Yeah same here I was told by the vet -the testicle could drop sometimes it just takes a little longer. It never came down. I have read sometimes it does and sometimes it does not.


----------



## wolfy dog (Aug 1, 2012)

OP, can you see or feel the non-descended testicle? One male pup in the past had the second drop at 6 months. It popped in and out for quite some time so the testicle was close the scrotum to start with. My vet told me to massage it into the scrotum several times a day so I did. At one point it was too big pop back inside and it stayed where it belonged. Always glad when they both are down in male puppies.


----------



## Jenny720 (Nov 21, 2014)

Yes I remember about the massaging the area of where the missing testicle would be. Max’s retained testicle winded up being near his kidneys so it was not hopeful. The massaging was suggested by our vet so ask them about it- it’s worth a try.


----------



## Ivanlotter (Jan 23, 2016)

We had him at the vet today who noticed that the testes have not dropped and most likely would not . The other vet also had a look and said that they will most likely not drop and could affect the kidneys, and even become cancerous. Puppy is now 8 1/2 weeks old. I will take a chance and see if they will drop. I am rather annoyed with the breeder.


----------



## IronhideKennels (Jul 20, 2016)

At 8.5 weeks I have had a few GSD puppies with one down or none down. They have all came down so far by 16 weeks. But there is a chance that they won't as well. It isn't unheard of to take up to 6 months for both to descend. Not usual, but not abnormal either.

I would never sell a dog at 8 weeks without both testes down IF the dog is intended for breeding/performance. If the dog is going as a companion, my contract states I will pay the difference in price if the neuter costs more due to a retained testicle. 

I've had one rescue (PomxChi) who had only one testicle drop. I waited until he was 18-20 months old then had him neutered. I don't generally neuter any of my animals, however since he had to have one taken, and had finished growing, we decided to just take both testicles. There is an option to leave the descended testicle if you want to retain the hormones.

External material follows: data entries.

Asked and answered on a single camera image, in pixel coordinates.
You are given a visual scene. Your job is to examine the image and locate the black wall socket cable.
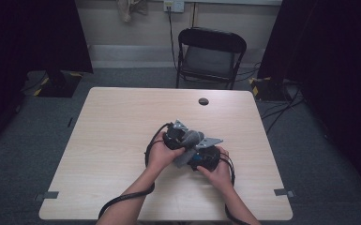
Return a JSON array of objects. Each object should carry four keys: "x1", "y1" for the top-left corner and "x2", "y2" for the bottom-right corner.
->
[{"x1": 167, "y1": 6, "x2": 179, "y2": 71}]

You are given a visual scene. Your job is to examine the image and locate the dark curtain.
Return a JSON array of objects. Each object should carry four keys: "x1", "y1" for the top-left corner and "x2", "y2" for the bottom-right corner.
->
[
  {"x1": 0, "y1": 0, "x2": 94, "y2": 158},
  {"x1": 257, "y1": 0, "x2": 361, "y2": 201}
]

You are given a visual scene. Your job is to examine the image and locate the left hand-held gripper black cable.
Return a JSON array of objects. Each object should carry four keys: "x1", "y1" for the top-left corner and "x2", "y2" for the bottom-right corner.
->
[{"x1": 98, "y1": 122, "x2": 173, "y2": 220}]

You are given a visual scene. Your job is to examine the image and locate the black floor cables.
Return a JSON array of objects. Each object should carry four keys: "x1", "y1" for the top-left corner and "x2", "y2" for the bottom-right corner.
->
[{"x1": 235, "y1": 61, "x2": 305, "y2": 136}]

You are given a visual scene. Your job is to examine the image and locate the beige hanging bag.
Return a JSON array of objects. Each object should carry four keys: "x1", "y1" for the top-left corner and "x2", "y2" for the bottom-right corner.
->
[{"x1": 115, "y1": 0, "x2": 149, "y2": 23}]

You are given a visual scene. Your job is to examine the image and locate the black folding chair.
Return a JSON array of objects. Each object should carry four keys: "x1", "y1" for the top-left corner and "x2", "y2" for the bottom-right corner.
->
[{"x1": 175, "y1": 26, "x2": 248, "y2": 91}]

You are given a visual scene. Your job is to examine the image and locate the person's right hand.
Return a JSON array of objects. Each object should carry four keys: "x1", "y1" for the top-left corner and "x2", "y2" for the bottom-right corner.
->
[{"x1": 196, "y1": 145, "x2": 234, "y2": 188}]

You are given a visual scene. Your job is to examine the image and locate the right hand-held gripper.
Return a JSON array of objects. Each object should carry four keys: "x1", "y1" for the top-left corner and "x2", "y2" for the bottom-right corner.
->
[{"x1": 188, "y1": 136, "x2": 224, "y2": 173}]

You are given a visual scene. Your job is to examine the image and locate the white wall socket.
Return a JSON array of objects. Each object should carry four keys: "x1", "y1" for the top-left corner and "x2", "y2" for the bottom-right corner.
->
[{"x1": 163, "y1": 0, "x2": 186, "y2": 14}]

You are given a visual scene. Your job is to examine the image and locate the grey cloth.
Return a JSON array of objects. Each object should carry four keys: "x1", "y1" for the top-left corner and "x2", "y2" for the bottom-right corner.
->
[{"x1": 173, "y1": 129, "x2": 206, "y2": 169}]

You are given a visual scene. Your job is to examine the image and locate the black stand base yellow tape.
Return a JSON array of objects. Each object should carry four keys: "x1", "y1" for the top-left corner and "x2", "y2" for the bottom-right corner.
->
[
  {"x1": 32, "y1": 69, "x2": 84, "y2": 98},
  {"x1": 248, "y1": 76, "x2": 293, "y2": 103}
]

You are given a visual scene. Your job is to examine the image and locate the grey tape strip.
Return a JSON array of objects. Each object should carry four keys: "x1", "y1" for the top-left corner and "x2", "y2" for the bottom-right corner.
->
[
  {"x1": 33, "y1": 190, "x2": 60, "y2": 203},
  {"x1": 273, "y1": 187, "x2": 296, "y2": 198}
]

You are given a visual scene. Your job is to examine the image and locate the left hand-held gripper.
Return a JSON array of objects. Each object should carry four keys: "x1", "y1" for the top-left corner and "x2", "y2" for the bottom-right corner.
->
[{"x1": 162, "y1": 119, "x2": 190, "y2": 150}]

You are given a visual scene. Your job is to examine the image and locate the right hand-held gripper black cable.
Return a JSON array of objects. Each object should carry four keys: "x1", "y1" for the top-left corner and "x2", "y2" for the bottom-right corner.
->
[{"x1": 218, "y1": 152, "x2": 248, "y2": 225}]

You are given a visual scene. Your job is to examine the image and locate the hand-held gripper black cable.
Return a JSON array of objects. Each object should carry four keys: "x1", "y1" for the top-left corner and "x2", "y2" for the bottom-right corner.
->
[
  {"x1": 218, "y1": 152, "x2": 248, "y2": 225},
  {"x1": 98, "y1": 122, "x2": 173, "y2": 220}
]

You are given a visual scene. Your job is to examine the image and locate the person's left hand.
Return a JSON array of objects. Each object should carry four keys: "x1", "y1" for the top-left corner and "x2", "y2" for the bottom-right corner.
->
[{"x1": 146, "y1": 131, "x2": 186, "y2": 176}]

I definitely wouldn't rush into anything - I would still allow monorchid or cryptorchid dogs to reach full growth before I would castrate. The retained testicle *CAN* become cancerous or cause other complications if left. If you have access to a repro vet in your area, it may be worth a consult if you were hoping to keep him intact


----------



## Muskeg (Jun 15, 2012)

I like to see them down by 8 weeks. My husky had a retained testicle, I kept hoping it would drop, it never did. A bigger life-threat is testicular torsion- this happened to my dog, just before 4 th of July weekend, when he was around 3. Vet removed the retained, and we left the descended. No further issues. But, generally if the testicle isn't dropped by 8-12 weeks, it won't. 

This is a genetic issue, so it's best not to breed a dog who has a retained testicle.


----------



## IllinoisNative (Feb 2, 2010)

When I first got my puppy at eight weeks, only one was descended. The vet told me to wait until 3/4 months and he would check again. At three months, he said the "retained" one was just set further back. But if I decided to neuter him, he wouldn't have to go looking for it since it was right there...just hadn't dropped. Between 4 and 5 months, it had dropped on its own. There is hope.

Even if it didn't drop, the vet said I could wait until full maturity before I had him neutered.


----------